Posted September 23rd, 2013
i2e, the Polytechnic Institute of New York University (NYU-Poly) philosophy of invention, innovation, and entrepreneurship, has been around for a very long time. Innovation and invention abound in school: students find better ways to conduct lab work, pore over ideas for patents, and research emerging technologies. But the path to entrepreneurship is less obvious. The NYU-Poly Entrepreneurship and Innovation Association (EIA) is trying to change that.
Recently, EIA hosted a Teamhunt Kick-off Event. Billed as “speed dating for builder and thinkers." The event buzzed with energy. Undergraduate, graduate, and former students as well as people working around New York City flooded the room. Those with potential startup ideas were given beads and those willing to collaborate were given color-coded stickers (I chose orange as an engineer). Even before the event officially started, the entire room was alive with introductions, idea sharing, and networking.

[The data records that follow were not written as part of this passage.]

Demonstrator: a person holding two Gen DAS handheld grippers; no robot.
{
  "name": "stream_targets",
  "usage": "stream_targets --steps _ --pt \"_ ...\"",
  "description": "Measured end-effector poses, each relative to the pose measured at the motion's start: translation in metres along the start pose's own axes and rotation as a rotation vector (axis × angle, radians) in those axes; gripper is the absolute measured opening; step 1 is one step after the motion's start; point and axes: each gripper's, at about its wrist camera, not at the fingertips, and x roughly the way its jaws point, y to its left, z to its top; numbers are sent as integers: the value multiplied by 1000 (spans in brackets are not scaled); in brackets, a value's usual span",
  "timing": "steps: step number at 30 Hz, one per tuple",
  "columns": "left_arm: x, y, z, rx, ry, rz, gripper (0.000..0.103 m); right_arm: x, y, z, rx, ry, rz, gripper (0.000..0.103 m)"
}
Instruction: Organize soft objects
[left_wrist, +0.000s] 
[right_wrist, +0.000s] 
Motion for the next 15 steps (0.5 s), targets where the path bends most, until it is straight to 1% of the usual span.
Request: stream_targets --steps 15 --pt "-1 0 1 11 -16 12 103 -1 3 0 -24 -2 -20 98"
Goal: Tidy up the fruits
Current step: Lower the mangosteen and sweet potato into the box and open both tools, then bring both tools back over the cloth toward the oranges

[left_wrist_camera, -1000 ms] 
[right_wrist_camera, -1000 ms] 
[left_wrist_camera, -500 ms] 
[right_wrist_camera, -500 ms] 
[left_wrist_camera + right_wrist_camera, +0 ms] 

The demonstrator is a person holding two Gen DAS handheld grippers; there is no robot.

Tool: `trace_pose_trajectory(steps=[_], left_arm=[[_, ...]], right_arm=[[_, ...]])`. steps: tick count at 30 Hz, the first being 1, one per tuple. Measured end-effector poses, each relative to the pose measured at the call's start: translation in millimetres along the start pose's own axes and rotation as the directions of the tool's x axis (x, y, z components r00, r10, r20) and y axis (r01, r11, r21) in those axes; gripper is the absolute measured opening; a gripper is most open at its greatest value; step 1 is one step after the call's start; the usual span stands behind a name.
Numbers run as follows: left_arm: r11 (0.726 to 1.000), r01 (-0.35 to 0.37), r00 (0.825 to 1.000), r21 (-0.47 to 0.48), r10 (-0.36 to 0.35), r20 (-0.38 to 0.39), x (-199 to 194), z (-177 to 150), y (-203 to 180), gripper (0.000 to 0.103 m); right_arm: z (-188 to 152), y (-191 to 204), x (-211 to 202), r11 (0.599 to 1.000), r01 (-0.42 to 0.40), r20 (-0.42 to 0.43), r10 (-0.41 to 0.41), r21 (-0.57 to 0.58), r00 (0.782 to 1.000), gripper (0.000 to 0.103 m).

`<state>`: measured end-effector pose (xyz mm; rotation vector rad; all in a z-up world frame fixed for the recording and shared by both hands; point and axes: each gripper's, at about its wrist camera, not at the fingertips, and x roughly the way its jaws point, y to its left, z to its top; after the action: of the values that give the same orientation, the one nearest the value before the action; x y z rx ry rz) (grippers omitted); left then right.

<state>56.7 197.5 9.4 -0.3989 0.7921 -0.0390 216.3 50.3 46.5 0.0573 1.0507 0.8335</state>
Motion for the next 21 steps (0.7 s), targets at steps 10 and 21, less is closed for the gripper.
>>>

At the beginning of the meeting, advisor and founder of EIA, Steve Kuyan moved around the room, talking to one person after the other, workshopping ideas, and encouraging people to sit with others they might not know. “Few generations before had the potential to make the same impact on society as this one, utilize your time at NYU-Poly and take advantage of resources like EIA,” Kuyan told the attendees at the beginning of the meeting.
The idea that everyone has an idea worth exploring was a recurring theme at the event. Ali Al-Ebrahim, president of EIA, also explored the idea that the failure of a startup is not a failure in the classic sense. As Ali eloquently said, “If your startup does not work out, instead of simply being a failure, with a startup you have gained valuable experience.”
“There are three types of people,” Ali joked, “People who have ideas, but don’t know where to start, people who are excited to try something, but have no ideas, and the most common type of people at NYU-Poly, people who have no idea where they are. EIA targets all of these people.” The focus of EIA is teaching entrepreneurship as a skillset. The founders and members all agree that EIA gives students the opportunity to make use of the resources provided to them by Poly.
EIA will also host a series of classes throughout this year for students interested in entrepreneurship. The topics will cover everything from how to find time to run a company while juggling schoolwork to prototyping potential ideas. Each of the classes and steps funnel startups into the annual Inno/Vention Competition.
By providing a forum for students from various backgrounds and areas of interest who are all interested in exploring the next big thing, EIA has done something no class at NYU-Poly ever could; they have found a way for students to realize the full potential of their ideas while still in school.